Dataset extract:
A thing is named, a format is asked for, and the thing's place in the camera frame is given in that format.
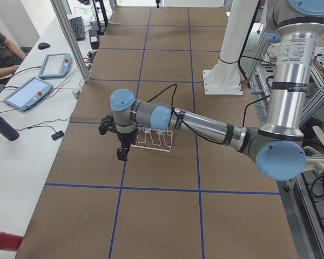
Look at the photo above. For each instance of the blue teach pendant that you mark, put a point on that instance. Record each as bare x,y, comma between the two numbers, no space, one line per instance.
55,66
29,94

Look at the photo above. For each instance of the white office chair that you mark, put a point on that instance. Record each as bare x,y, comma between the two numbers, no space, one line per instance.
315,158

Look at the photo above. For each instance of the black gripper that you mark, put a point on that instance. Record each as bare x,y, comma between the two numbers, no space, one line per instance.
123,139

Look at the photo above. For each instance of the lower blue teach pendant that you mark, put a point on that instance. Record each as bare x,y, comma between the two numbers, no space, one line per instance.
29,94

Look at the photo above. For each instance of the aluminium frame post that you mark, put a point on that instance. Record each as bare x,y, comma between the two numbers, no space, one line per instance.
64,23

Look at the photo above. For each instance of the white wire cup rack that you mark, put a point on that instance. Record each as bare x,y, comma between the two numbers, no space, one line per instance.
154,139

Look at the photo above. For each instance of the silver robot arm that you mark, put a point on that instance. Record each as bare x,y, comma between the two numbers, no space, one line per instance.
275,147

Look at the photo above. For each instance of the upper blue teach pendant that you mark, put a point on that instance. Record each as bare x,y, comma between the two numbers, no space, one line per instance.
55,66

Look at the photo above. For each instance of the seated person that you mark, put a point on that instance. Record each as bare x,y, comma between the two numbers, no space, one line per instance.
11,56

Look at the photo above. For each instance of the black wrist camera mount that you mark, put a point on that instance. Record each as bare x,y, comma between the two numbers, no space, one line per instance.
107,124

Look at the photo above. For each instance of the red cylinder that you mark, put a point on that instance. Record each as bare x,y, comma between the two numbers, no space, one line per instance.
10,242

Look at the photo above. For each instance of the black keyboard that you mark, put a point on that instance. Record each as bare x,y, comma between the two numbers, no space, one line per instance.
77,28

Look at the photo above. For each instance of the small black device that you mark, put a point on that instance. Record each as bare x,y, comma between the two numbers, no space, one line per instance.
57,135

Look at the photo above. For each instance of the black computer mouse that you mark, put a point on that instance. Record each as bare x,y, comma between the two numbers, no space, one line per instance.
43,45

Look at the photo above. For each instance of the black water bottle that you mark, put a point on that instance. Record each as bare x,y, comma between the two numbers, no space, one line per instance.
7,130

Activity: Using the data above, write out every line exactly, leaving the images behind.

Completed task:
A thing is named, a format is asked for, and the thing's place in the camera frame is given in that format.
Look at the photo above. For each instance of the blue teach pendant that you mark, put a point on that instance. Record each as bare x,y, comma between the two numbers, no space, one line per instance.
55,66
29,94

Look at the photo above. For each instance of the white office chair that you mark, put a point on that instance. Record each as bare x,y, comma between the two numbers, no space, one line per instance.
315,158

Look at the photo above. For each instance of the black gripper that you mark, put a point on that instance. Record each as bare x,y, comma between the two numbers, no space, one line per instance.
123,139

Look at the photo above. For each instance of the lower blue teach pendant that you mark, put a point on that instance. Record each as bare x,y, comma between the two numbers, no space, one line per instance.
29,94

Look at the photo above. For each instance of the aluminium frame post that you mark, put a point on that instance. Record each as bare x,y, comma between the two numbers, no space, one line per instance.
64,23

Look at the photo above. For each instance of the white wire cup rack that you mark, put a point on that instance. Record each as bare x,y, comma between the two numbers, no space, one line per instance.
154,139

Look at the photo above. For each instance of the silver robot arm that you mark, put a point on that instance. Record each as bare x,y, comma between the two numbers, no space, one line per instance.
275,147

Look at the photo above. For each instance of the upper blue teach pendant that you mark, put a point on that instance. Record each as bare x,y, comma between the two numbers, no space, one line per instance.
55,66

Look at the photo above. For each instance of the seated person that you mark, put a point on that instance. Record each as bare x,y, comma between the two numbers, no space, one line per instance.
11,56

Look at the photo above. For each instance of the black wrist camera mount that you mark, put a point on that instance. Record each as bare x,y, comma between the two numbers, no space, one line per instance.
107,124

Look at the photo above. For each instance of the red cylinder that you mark, put a point on that instance. Record each as bare x,y, comma between the two numbers, no space, one line per instance.
10,242

Look at the photo above. For each instance of the black keyboard that you mark, put a point on that instance. Record each as bare x,y, comma between the two numbers, no space, one line per instance.
77,28

Look at the photo above. For each instance of the small black device that you mark, put a point on that instance. Record each as bare x,y, comma between the two numbers, no space, one line per instance.
57,135

Look at the photo above. For each instance of the black computer mouse that you mark, put a point on that instance. Record each as bare x,y, comma between the two numbers, no space, one line per instance.
43,45

Look at the photo above. For each instance of the black water bottle that you mark, put a point on that instance. Record each as bare x,y, comma between the two numbers, no space, one line per instance.
7,130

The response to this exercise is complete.